Linda Kallan’s rather self-consciously stylized paintings of airless spaces are littered with askew facades in rich marbleized hues and lurching poles casting strong shadows. Poised somewhere between abstraction and figuration, these images suggest a bruised, impermanent world of vague menace and delicate balances.

The works by Claremont Colleges graduate student Aaron Parazette, however--pink enamel paintings with cutouts representing the window-grid cliches of International Style office buildings--merely co-opt the blandness of their architectural sources.

Karen Cummings’ post-earthquake, cracked “Cement House” and her charred-wood, rope-fastened “Burnt House” are reminders of the ultimate fragility of our domiciles. Cummings, a graduate student at UC Irvine, is moving toward strong, elemental imagery that is still perhaps too much in thrall to the superficial tenets of good design.

John Hesketh’s eerily lighted Cibachrome photographs wander off in several directions without quite reaching any particular destination. In “Pickets,” cemetery crosses, dog paws and a pair of bare human feet mysteriously enter the unearthly green plot of grass inside a tidy picket fence.
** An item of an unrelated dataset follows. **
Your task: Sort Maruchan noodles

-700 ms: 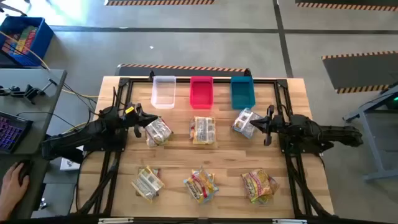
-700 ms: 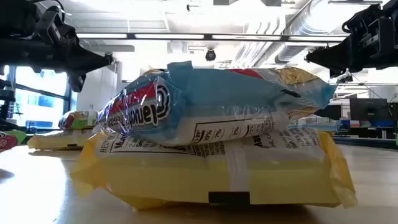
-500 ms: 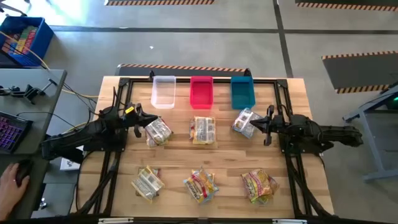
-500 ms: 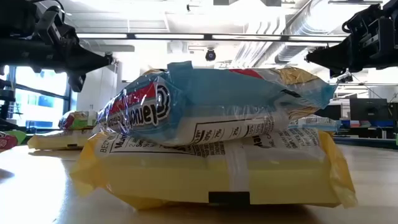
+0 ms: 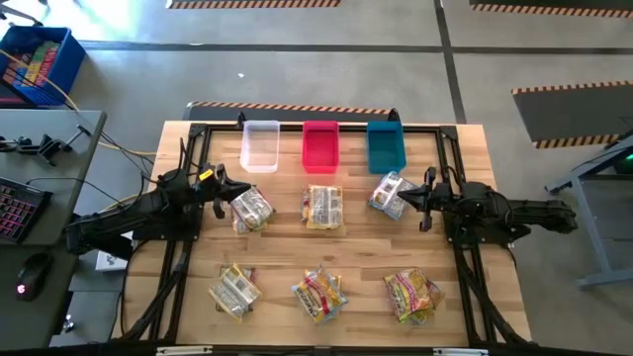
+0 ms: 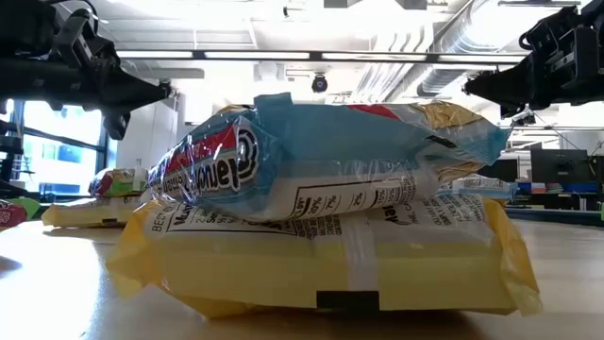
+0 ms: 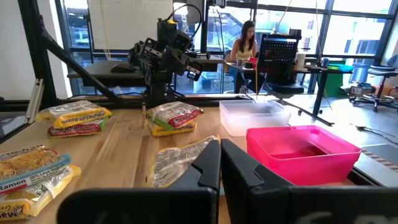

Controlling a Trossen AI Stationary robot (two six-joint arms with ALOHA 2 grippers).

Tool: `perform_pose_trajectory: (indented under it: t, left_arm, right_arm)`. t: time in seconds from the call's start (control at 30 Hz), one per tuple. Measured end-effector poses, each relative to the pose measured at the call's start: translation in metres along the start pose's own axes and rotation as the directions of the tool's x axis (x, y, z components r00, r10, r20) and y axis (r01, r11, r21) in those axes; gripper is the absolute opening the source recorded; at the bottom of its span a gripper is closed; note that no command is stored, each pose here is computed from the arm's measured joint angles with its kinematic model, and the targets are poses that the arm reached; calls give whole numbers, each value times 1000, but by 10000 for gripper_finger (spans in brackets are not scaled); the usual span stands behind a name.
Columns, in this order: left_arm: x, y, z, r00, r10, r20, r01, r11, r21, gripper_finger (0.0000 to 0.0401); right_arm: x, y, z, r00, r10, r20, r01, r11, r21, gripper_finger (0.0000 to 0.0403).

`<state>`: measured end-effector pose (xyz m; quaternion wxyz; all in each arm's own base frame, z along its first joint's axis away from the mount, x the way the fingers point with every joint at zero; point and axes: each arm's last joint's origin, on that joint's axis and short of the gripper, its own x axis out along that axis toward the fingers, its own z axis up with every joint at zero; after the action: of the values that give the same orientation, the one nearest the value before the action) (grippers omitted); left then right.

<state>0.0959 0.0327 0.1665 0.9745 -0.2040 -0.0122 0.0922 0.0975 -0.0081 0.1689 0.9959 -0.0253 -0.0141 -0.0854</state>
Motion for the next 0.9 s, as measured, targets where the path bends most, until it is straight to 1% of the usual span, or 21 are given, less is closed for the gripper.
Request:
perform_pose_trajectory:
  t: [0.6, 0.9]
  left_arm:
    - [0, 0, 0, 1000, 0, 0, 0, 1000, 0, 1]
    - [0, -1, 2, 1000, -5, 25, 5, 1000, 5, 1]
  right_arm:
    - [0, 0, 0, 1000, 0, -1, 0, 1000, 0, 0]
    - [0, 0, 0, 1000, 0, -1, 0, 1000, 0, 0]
The effect is rather like combining the plot of a children’s book with the outre film “Blue Velvet.”

Other artists in the show are Doug Moran (inadequately represented by a few hard-to-decipher mixed-media drawings), Thomas Chambers (whose trendy asymmetrical vessels seem to have wandered in from another show) and Ray Jacobs (who does colorful toylike furniture and building facades offering bland, cutesy takeoffs on postmodernist cliches).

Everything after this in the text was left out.